(INPUT RECORDS Opens)
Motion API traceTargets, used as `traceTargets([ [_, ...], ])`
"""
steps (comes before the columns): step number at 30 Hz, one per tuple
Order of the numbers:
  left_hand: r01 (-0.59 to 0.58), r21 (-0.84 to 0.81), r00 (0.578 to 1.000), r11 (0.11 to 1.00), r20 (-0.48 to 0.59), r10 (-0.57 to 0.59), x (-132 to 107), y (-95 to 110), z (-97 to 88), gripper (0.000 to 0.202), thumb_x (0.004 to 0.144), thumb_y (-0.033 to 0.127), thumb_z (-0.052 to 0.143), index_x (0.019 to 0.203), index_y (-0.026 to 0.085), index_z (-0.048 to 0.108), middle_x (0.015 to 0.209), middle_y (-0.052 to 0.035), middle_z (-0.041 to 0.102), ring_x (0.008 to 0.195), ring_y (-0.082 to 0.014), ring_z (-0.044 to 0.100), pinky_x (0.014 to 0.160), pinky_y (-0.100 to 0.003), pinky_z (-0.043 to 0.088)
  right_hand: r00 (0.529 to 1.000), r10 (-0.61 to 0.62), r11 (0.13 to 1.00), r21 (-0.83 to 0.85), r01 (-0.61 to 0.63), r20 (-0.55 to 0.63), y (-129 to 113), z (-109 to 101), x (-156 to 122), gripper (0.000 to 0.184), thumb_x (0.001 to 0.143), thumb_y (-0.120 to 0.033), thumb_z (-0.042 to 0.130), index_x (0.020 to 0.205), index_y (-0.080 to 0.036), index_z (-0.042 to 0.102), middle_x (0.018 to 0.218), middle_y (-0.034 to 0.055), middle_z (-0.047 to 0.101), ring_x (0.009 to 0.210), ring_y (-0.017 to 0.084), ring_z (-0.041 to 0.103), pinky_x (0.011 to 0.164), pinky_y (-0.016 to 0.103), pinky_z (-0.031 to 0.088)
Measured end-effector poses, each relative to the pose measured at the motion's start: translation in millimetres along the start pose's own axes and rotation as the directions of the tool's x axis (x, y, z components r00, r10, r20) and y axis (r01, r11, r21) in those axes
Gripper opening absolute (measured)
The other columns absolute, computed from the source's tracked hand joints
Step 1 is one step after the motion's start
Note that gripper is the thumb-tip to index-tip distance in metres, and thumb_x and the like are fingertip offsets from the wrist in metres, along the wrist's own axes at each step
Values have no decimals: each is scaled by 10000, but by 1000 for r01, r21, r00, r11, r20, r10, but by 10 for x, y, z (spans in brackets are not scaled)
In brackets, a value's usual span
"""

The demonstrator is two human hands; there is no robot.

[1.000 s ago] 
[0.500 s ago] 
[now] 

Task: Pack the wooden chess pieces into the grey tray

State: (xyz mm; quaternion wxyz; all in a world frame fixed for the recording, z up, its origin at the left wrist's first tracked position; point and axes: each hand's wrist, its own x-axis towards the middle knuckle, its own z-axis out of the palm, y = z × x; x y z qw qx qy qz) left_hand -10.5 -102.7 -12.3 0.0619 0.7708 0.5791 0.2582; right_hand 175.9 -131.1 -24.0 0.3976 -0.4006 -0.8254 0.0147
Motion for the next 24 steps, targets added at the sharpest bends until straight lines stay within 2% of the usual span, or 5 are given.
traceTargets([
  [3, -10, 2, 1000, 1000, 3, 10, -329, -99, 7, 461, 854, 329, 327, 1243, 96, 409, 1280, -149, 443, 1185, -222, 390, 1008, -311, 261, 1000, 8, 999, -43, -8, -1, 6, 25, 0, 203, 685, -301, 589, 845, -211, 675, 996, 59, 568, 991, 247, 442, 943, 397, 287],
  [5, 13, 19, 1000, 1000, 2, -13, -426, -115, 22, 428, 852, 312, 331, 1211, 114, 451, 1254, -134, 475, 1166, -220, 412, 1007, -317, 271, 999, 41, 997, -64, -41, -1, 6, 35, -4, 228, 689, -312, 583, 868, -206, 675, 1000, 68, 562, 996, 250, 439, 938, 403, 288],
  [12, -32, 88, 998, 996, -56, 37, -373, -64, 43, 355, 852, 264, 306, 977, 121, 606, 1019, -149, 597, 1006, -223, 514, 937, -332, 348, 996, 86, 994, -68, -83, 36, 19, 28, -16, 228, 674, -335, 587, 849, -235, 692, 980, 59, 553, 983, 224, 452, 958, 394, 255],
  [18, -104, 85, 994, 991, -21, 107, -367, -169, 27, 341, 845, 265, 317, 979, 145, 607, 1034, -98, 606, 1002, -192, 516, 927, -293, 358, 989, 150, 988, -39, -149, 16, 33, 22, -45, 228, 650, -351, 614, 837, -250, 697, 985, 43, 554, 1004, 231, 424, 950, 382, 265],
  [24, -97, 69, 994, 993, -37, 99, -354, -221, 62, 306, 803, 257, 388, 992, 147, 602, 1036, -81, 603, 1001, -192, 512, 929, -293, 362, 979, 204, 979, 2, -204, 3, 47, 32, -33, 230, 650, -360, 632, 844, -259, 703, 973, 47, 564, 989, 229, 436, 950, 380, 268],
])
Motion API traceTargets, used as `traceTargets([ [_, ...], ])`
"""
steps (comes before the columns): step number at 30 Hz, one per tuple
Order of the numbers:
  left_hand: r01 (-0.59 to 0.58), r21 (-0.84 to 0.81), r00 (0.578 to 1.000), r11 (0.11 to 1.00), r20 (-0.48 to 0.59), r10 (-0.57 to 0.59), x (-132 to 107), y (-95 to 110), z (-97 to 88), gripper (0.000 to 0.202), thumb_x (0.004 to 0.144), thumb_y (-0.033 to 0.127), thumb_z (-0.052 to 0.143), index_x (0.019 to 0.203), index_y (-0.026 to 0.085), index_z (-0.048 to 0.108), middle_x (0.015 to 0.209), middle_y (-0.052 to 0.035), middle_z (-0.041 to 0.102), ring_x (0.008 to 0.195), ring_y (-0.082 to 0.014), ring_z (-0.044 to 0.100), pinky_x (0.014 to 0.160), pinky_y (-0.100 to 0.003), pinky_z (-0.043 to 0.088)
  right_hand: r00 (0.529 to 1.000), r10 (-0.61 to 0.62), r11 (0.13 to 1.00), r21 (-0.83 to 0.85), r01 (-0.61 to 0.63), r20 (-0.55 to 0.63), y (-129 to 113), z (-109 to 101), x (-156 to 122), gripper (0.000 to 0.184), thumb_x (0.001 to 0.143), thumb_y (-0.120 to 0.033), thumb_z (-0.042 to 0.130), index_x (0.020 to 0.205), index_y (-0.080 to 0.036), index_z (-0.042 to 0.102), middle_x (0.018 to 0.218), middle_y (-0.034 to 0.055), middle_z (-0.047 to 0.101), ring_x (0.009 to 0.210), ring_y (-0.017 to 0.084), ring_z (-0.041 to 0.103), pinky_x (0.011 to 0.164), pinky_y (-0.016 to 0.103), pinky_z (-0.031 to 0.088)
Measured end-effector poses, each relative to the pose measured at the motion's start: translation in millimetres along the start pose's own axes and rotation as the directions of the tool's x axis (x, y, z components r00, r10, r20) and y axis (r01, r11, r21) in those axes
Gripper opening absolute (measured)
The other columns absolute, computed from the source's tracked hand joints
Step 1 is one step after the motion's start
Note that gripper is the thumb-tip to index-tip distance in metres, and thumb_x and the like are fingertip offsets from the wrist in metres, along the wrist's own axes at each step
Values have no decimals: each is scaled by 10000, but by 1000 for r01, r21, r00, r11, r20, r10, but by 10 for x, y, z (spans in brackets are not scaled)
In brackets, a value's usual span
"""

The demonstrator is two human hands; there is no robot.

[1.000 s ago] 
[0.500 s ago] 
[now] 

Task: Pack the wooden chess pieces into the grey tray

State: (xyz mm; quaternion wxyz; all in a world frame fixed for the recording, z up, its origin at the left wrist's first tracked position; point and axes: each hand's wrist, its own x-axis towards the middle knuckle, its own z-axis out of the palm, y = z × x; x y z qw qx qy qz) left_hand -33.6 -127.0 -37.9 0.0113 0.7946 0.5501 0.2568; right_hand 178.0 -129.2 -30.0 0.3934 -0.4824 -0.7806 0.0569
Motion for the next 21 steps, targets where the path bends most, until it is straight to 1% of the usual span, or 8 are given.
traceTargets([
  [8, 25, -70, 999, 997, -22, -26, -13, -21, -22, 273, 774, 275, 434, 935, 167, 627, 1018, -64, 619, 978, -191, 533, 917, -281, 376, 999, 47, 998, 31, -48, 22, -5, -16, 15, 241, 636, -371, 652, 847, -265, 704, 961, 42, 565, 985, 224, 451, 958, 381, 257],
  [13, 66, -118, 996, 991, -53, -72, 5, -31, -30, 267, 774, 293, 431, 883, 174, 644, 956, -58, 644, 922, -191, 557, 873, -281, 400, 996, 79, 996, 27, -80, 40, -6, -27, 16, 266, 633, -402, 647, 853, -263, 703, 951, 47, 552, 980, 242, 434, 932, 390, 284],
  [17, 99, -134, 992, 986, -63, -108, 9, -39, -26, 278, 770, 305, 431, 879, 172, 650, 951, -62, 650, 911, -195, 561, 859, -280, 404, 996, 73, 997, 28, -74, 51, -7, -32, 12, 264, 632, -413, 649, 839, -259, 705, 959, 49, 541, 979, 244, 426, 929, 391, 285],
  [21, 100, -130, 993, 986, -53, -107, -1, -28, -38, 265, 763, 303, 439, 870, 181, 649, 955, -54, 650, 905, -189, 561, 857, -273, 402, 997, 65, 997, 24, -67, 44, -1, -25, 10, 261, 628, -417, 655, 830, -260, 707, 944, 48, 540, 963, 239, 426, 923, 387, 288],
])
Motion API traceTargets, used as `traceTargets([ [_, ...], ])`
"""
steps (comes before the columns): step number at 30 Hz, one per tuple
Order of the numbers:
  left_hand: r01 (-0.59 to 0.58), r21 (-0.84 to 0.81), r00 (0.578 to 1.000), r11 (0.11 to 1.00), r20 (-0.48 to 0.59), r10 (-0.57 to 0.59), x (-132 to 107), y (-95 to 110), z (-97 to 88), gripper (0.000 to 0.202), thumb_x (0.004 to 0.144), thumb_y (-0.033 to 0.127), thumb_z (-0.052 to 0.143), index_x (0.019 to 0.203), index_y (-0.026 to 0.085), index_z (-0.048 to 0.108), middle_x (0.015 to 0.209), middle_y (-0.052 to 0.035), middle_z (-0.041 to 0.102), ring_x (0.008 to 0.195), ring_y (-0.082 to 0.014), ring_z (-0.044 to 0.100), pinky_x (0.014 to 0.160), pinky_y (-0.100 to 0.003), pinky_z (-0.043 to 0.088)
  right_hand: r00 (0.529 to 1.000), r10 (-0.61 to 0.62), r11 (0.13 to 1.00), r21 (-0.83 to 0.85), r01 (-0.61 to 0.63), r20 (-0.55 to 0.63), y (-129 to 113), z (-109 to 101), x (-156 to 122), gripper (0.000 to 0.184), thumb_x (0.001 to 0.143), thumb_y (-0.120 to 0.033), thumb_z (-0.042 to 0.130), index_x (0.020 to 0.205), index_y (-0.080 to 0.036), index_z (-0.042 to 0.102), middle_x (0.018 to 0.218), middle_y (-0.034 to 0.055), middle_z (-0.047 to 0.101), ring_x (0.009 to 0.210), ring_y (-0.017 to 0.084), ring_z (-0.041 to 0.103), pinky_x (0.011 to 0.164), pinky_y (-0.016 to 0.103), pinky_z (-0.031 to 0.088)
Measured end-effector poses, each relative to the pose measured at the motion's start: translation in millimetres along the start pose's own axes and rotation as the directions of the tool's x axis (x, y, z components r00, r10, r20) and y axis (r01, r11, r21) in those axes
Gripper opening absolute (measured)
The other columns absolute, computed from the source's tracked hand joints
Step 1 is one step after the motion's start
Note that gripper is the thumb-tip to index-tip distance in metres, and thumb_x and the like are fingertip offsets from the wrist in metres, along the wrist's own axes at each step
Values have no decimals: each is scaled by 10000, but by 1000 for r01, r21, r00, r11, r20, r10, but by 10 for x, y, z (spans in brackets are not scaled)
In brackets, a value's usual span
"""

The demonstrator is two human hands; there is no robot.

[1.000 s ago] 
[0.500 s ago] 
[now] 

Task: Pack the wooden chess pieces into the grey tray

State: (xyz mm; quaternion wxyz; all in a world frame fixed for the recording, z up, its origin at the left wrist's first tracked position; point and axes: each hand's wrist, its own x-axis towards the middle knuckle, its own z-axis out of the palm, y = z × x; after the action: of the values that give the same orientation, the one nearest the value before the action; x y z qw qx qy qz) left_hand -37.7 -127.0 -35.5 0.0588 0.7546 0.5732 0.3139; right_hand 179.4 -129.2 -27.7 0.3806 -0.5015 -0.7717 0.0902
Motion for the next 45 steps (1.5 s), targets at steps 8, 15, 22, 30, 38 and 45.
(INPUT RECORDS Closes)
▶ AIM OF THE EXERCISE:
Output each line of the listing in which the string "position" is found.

▶ SOLUTION TO THIS TASK:
State: (xyz mm; quaternion wxyz; all in a world frame fixed for the recording, z up, its origin at the left wrist's first tracked position; point and axes: each hand's wrist, its own x-axis towards the middle knuckle, its own z-axis out of the palm, y = z × x; x y z qw qx qy qz) left_hand -10.5 -102.7 -12.3 0.0619 0.7708 0.5791 0.2582; right_hand 175.9 -131.1 -24.0 0.3976 -0.4006 -0.8254 0.0147
State: (xyz mm; quaternion wxyz; all in a world frame fixed for the recording, z up, its origin at the left wrist's first tracked position; point and axes: each hand's wrist, its own x-axis towards the middle knuckle, its own z-axis out of the palm, y = z × x; x y z qw qx qy qz) left_hand -33.6 -127.0 -37.9 0.0113 0.7946 0.5501 0.2568; right_hand 178.0 -129.2 -30.0 0.3934 -0.4824 -0.7806 0.0569
State: (xyz mm; quaternion wxyz; all in a world frame fixed for the recording, z up, its origin at the left wrist's first tracked position; point and axes: each hand's wrist, its own x-axis towards the middle knuckle, its own z-axis out of the palm, y = z × x; after the action: of the values that give the same orientation, the one nearest the value before the action; x y z qw qx qy qz) left_hand -37.7 -127.0 -35.5 0.0588 0.7546 0.5732 0.3139; right_hand 179.4 -129.2 -27.7 0.3806 -0.5015 -0.7717 0.0902

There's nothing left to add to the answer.